TASK TO COMPLETE: Write out word for word each line of the records, beginning at the first and stopping after the line with "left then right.". Leave the pictures out.

START EXERCISE INPUT

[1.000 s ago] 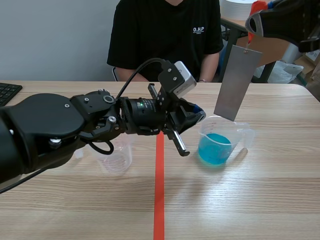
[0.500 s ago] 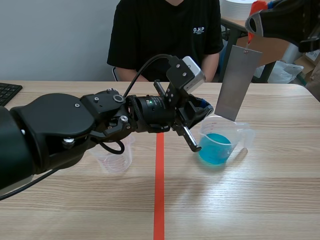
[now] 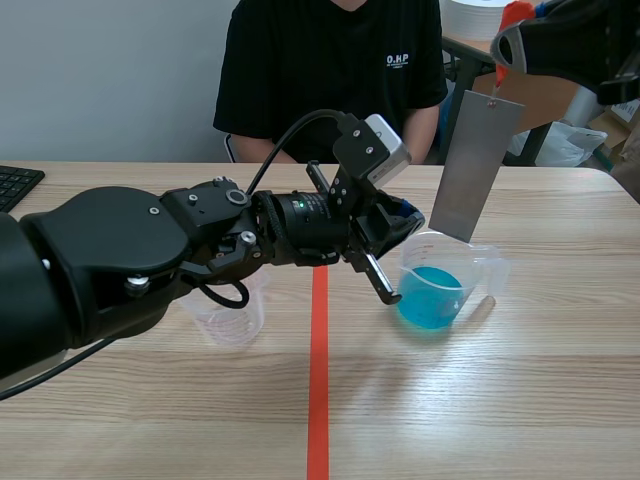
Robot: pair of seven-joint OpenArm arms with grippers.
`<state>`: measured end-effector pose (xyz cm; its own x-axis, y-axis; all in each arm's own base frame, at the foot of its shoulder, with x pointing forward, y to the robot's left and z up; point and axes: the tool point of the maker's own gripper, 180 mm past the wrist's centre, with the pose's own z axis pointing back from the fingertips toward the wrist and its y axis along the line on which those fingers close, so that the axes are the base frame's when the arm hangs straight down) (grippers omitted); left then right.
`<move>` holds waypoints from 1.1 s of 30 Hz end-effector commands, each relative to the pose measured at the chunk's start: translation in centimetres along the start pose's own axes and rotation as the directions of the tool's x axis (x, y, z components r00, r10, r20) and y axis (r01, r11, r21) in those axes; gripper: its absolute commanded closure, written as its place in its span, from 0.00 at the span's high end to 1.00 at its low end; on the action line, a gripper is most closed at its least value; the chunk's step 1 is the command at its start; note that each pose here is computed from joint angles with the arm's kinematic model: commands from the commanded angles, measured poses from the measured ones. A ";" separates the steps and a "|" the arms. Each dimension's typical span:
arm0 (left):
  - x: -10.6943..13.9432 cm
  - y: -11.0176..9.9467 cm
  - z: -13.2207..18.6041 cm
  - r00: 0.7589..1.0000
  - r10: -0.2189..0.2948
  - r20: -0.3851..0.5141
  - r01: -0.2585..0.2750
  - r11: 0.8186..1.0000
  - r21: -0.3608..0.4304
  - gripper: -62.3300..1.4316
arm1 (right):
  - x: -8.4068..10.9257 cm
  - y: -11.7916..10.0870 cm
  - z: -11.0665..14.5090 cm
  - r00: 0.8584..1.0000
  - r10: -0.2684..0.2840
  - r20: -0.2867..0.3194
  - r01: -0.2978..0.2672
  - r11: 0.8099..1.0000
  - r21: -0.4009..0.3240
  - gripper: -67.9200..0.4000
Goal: Do the redox reaction experiment.
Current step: 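Raise the plate and point at it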
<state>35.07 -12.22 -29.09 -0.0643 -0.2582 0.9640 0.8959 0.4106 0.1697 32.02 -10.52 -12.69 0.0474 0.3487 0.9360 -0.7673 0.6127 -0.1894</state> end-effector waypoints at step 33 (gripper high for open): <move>0.8 1.1 0.7 0.999 0.008 0.044 -0.009 0.999 0.042 0.09 | 1.0 -0.1 0.4 0.999 0.032 0.023 -0.032 0.999 0.001 0.02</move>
<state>35.32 -11.74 -29.15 -0.0654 -0.2534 0.9651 0.8856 0.4309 0.1731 32.02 -10.52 -12.69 0.0474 0.3487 0.9360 -0.7673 0.6127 -0.1894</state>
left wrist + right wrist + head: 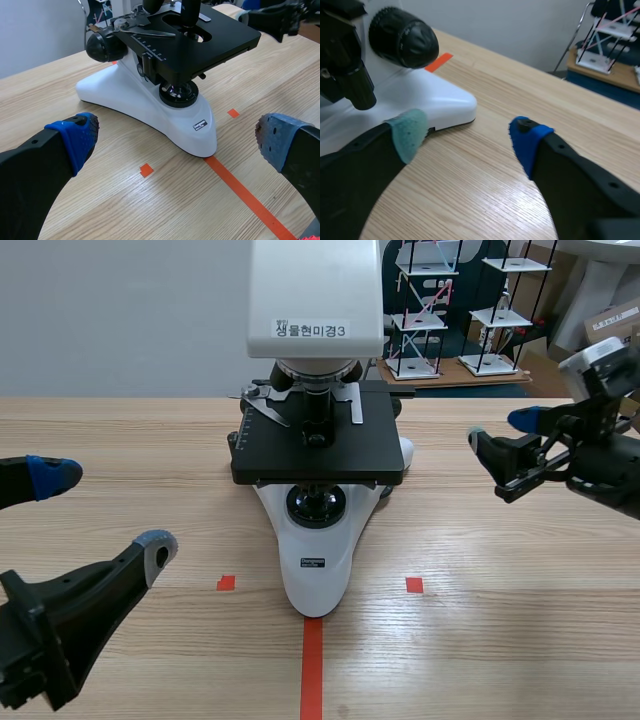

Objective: Return to the home posture

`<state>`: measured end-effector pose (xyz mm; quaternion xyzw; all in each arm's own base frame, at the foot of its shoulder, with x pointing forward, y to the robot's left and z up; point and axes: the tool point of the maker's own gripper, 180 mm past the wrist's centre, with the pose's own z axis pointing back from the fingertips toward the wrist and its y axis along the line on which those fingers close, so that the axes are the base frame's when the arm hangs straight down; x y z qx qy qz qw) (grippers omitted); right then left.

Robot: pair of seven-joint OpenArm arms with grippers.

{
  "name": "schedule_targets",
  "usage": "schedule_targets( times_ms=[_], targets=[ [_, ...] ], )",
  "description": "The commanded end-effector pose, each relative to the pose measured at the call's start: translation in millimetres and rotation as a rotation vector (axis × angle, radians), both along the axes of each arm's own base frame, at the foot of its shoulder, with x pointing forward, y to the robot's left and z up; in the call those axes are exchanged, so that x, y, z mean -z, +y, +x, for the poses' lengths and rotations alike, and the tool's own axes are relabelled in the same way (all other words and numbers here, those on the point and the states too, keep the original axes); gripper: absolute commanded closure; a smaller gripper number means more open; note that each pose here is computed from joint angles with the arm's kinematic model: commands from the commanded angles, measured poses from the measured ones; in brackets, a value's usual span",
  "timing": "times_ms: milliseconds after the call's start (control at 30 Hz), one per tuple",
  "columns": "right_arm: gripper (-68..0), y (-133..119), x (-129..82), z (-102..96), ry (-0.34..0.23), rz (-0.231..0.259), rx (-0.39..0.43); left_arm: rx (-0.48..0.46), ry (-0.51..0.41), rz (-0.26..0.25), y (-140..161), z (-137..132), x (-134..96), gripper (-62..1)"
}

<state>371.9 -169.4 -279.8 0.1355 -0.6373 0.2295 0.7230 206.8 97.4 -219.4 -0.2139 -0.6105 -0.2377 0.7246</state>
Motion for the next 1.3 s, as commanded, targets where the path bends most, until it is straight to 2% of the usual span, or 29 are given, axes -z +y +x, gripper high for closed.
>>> schedule_targets(
  times_ms=[0, 167, 300, 500, 667, 900, 1267],
  targets=[
    [-45.7, -3, -14, -6.2, -0.038, 0.0, -0.007, -0.006, -0.024, -0.02, -1, 2, -8, -62.3],
    [-58.7, 7, -25, -46.0, -0.046, -0.007, -0.047, -0.006, -0.024, -0.02, -1, 2, -8, -62.3],
    [-64.6, 19, -35, -78.2, -0.038, -0.014, -0.079, -0.006, -0.024, -0.02, -1, 2, -8, -62.3],
    [-66.0, 35, -52, -121.4, -0.036, -0.039, -0.134, -0.006, -0.024, -0.02, -1, 2, -8, -62.3],
    [-66.0, 44, -62, -147.5, -0.036, -0.067, -0.172, -0.006, -0.024, -0.02, -1, 2, -8, -62.3],
    [-65.9, 49, -69, -169.8, -0.06, -0.033, -0.202, -0.006, -0.024, -0.02, -1, 2, -8, -62.3],
    [-65.9, 49, -68, -173.2, -0.056, -0.023, -0.2, -0.006, -0.024, -0.02, -1, 2, -8, -62.3]
  ],
)
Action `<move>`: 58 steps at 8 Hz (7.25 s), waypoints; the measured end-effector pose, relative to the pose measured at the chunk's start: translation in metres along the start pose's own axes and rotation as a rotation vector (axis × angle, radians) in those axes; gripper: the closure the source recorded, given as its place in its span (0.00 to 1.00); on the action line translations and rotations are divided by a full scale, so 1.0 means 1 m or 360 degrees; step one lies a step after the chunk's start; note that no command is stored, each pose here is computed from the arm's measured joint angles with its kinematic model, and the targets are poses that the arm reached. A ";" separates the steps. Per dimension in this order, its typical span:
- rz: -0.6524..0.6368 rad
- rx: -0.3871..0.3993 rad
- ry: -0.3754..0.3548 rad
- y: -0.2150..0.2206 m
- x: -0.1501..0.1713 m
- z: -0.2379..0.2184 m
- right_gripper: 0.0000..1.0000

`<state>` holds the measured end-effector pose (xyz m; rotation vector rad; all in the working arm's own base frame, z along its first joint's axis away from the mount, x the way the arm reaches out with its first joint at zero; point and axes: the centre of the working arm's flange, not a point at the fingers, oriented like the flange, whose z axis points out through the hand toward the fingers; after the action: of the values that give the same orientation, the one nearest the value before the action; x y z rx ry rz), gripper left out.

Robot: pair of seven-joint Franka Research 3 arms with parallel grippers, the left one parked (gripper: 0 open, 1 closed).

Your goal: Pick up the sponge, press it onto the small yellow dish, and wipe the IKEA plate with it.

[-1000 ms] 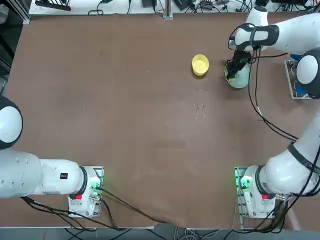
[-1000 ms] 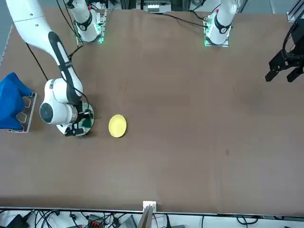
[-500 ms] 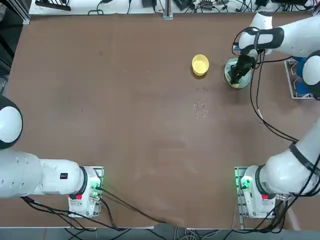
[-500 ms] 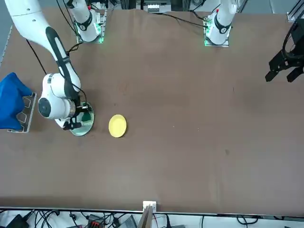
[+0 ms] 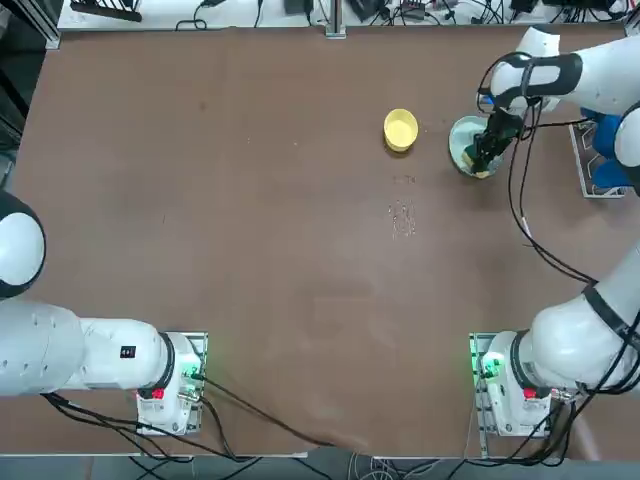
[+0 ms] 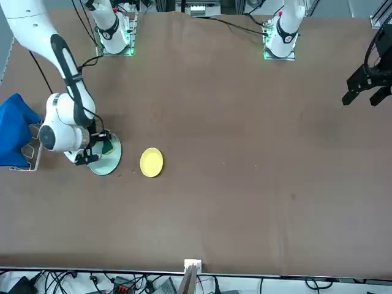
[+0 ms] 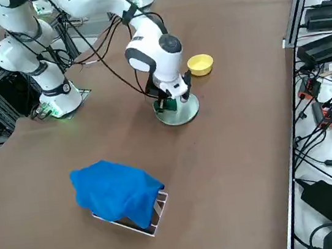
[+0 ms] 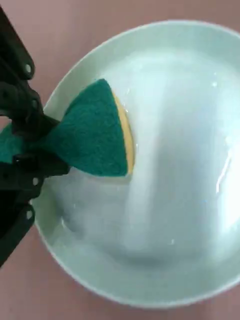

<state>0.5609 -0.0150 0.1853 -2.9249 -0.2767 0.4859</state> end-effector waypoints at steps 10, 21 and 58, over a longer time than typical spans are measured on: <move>-0.0123 -0.0045 0.0159 0.033 0.049 -0.032 0.84; 0.0022 -0.0100 0.0117 -0.066 0.048 -0.116 0.84; 0.0310 -0.0032 0.0584 -0.389 -0.134 0.080 0.00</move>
<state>0.3498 0.3449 0.2254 -2.9981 0.0519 -0.0364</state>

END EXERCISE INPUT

YOUR RESPONSE:
[1.000 s ago] 
[0.500 s ago] 
[now] 
Robot: pair of seven-joint OpenArm arms with grippers.
`<state>`: measured end-effector pose (xyz cm; its own x-axis, y-axis; all in each arm's own base frame, at the foot of its shoulder, with x pointing forward, y to the robot's left and z up; point and axes: the tool point of the maker's own gripper, 180 mm past the wrist's centre, with the pose's own z axis pointing back from the fingertips toward the wrist and its y axis along the line on which those fingers close, so that the axes are the base frame's when the arm hangs straight down) (grippers omitted); left then right.

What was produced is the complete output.